Tale rinnovata valutazione, demandata alla CFA, dovrà essere compiuta sia con riguardo alla posizione del ricorrente dott. Lotito, che a quella della Lazio.

 

7.

In conclusione, il ricorso merita di essere accolto relativamente ai motivi secondo, terzo, quarto, quinto e sesto, nei limiti sopra precisati; e il procedimento deve essere rinviato alla CFA perché questa rinnovi la sua valutazione dei fatti e proceda alla conseguente determinazione della sanzione - sia con riguardo alla posizione del ricorrente dott.

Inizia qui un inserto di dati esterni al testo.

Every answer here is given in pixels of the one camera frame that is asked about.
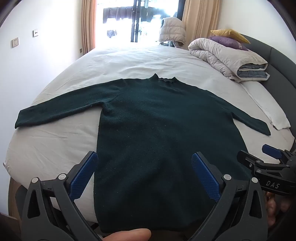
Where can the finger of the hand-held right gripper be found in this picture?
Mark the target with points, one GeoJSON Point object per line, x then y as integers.
{"type": "Point", "coordinates": [251, 161]}
{"type": "Point", "coordinates": [271, 150]}

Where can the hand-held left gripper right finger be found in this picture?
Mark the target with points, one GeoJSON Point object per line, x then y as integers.
{"type": "Point", "coordinates": [204, 176]}

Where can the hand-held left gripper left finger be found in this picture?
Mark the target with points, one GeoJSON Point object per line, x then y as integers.
{"type": "Point", "coordinates": [84, 172]}

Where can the dark green sweater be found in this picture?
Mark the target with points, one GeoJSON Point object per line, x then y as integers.
{"type": "Point", "coordinates": [161, 127]}

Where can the person's right hand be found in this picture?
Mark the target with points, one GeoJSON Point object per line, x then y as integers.
{"type": "Point", "coordinates": [284, 206]}

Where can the person's left hand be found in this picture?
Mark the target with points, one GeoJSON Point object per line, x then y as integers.
{"type": "Point", "coordinates": [129, 235]}

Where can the white pillow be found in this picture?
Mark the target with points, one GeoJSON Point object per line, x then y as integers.
{"type": "Point", "coordinates": [266, 102]}

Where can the grey upholstered headboard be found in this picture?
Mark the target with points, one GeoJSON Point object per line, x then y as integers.
{"type": "Point", "coordinates": [282, 69]}

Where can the folded beige duvet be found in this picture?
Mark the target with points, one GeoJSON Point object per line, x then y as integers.
{"type": "Point", "coordinates": [215, 53]}

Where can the purple pillow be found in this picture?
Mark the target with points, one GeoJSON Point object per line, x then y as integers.
{"type": "Point", "coordinates": [226, 42]}

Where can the bed with white sheet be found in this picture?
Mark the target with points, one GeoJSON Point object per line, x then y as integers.
{"type": "Point", "coordinates": [138, 62]}

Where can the yellow pillow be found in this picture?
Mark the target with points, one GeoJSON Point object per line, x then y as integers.
{"type": "Point", "coordinates": [231, 34]}

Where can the small blue hanging garment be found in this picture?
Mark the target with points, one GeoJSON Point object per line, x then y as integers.
{"type": "Point", "coordinates": [111, 33]}

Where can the glass balcony door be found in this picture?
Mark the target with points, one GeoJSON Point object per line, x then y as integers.
{"type": "Point", "coordinates": [122, 34]}

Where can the cream curtain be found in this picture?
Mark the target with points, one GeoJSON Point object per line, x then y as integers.
{"type": "Point", "coordinates": [201, 18]}

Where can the orange curtain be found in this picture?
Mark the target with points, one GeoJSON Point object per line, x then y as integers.
{"type": "Point", "coordinates": [89, 23]}

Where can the beige puffer jacket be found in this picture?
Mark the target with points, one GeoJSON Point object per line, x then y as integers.
{"type": "Point", "coordinates": [172, 30]}

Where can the dark hanging garment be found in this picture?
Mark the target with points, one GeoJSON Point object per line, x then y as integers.
{"type": "Point", "coordinates": [115, 14]}

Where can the white wall socket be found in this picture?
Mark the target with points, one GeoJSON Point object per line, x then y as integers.
{"type": "Point", "coordinates": [15, 42]}

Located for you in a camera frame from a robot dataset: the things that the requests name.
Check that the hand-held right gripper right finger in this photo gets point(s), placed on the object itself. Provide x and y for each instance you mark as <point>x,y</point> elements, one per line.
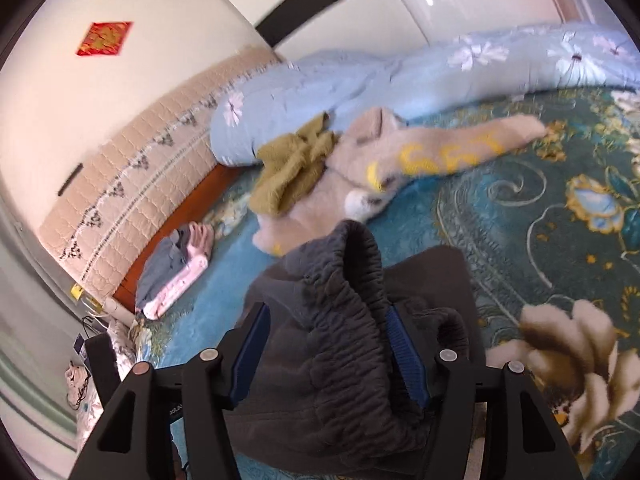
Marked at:
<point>407,355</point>

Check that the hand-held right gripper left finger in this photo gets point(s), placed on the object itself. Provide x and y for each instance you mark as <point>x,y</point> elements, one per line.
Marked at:
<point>250,355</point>

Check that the dark grey pants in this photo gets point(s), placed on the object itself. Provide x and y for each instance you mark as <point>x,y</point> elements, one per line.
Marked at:
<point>340,360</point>

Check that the folded pink garment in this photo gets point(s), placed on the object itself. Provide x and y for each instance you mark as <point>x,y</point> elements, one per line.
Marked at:
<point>175,290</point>

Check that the folded grey garment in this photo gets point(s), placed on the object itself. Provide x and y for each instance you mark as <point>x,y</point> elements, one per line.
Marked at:
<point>160,275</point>

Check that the white cylinder beside bed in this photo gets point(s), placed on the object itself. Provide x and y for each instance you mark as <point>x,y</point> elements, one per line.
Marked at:
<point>119,310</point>

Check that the teal patterned bedspread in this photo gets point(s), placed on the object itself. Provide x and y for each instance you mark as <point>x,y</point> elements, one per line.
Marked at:
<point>500,240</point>

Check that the olive green knit sweater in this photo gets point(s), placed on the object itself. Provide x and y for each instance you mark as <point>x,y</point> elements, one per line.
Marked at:
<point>290,170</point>

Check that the beige quilted headboard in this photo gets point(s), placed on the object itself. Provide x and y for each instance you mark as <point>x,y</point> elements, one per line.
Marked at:
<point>125,200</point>

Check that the beige fuzzy sweater yellow print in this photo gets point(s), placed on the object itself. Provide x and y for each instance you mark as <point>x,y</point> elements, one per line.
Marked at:
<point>360,155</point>

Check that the light blue floral quilt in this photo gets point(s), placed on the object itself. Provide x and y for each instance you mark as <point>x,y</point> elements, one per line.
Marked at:
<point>425,80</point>

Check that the white wardrobe with black stripe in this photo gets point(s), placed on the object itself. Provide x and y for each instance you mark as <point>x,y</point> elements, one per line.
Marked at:
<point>475,5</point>

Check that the wooden bed frame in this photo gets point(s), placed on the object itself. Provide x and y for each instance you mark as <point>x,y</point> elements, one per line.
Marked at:
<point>185,210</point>

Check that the red wall decoration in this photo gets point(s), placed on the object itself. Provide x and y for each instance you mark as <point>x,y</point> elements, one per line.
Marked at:
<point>104,38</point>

Lotito, che alla ricorrente Lazio - tenendo conto dei profili di responsabilità ritenuti insussistenti da parte di questo Collegio e della ritenuta necessità di prendere in considerazione i pareri dei tre esperti, prodotti dai ricorrenti, salva ogni valutazione di merito degli stessi.

La novità e la complessità delle questioni trattate comporta la compensazione delle spese.

 

PQM

Il Collegio di Garanzia dello Sport

Sezioni Unite

 

Respinge il primo motivo di ricorso.

Accoglie i motivi di ricorso secondo, terzo, quarto, quinto e sesto, nei limiti di cui in motivazione, e, per l’effetto rinvia alla Corte Federale d’Appello della FIGC ai fini della nuova valutazione della misura della sanzione.

Spese compensate.

Dispone la comunicazione della presente decisione alle parti tramite i loro difensori anche con il mezzo della posta elettronica.

Così deciso in Roma, nella sede del CONI, in data 7 settembre 2021.

Il Presidente                   Il Relatore

F.to Franco Frattini        F.to Attilio Zimatore

 

Depositato in Roma, in data 29 settembre 2021.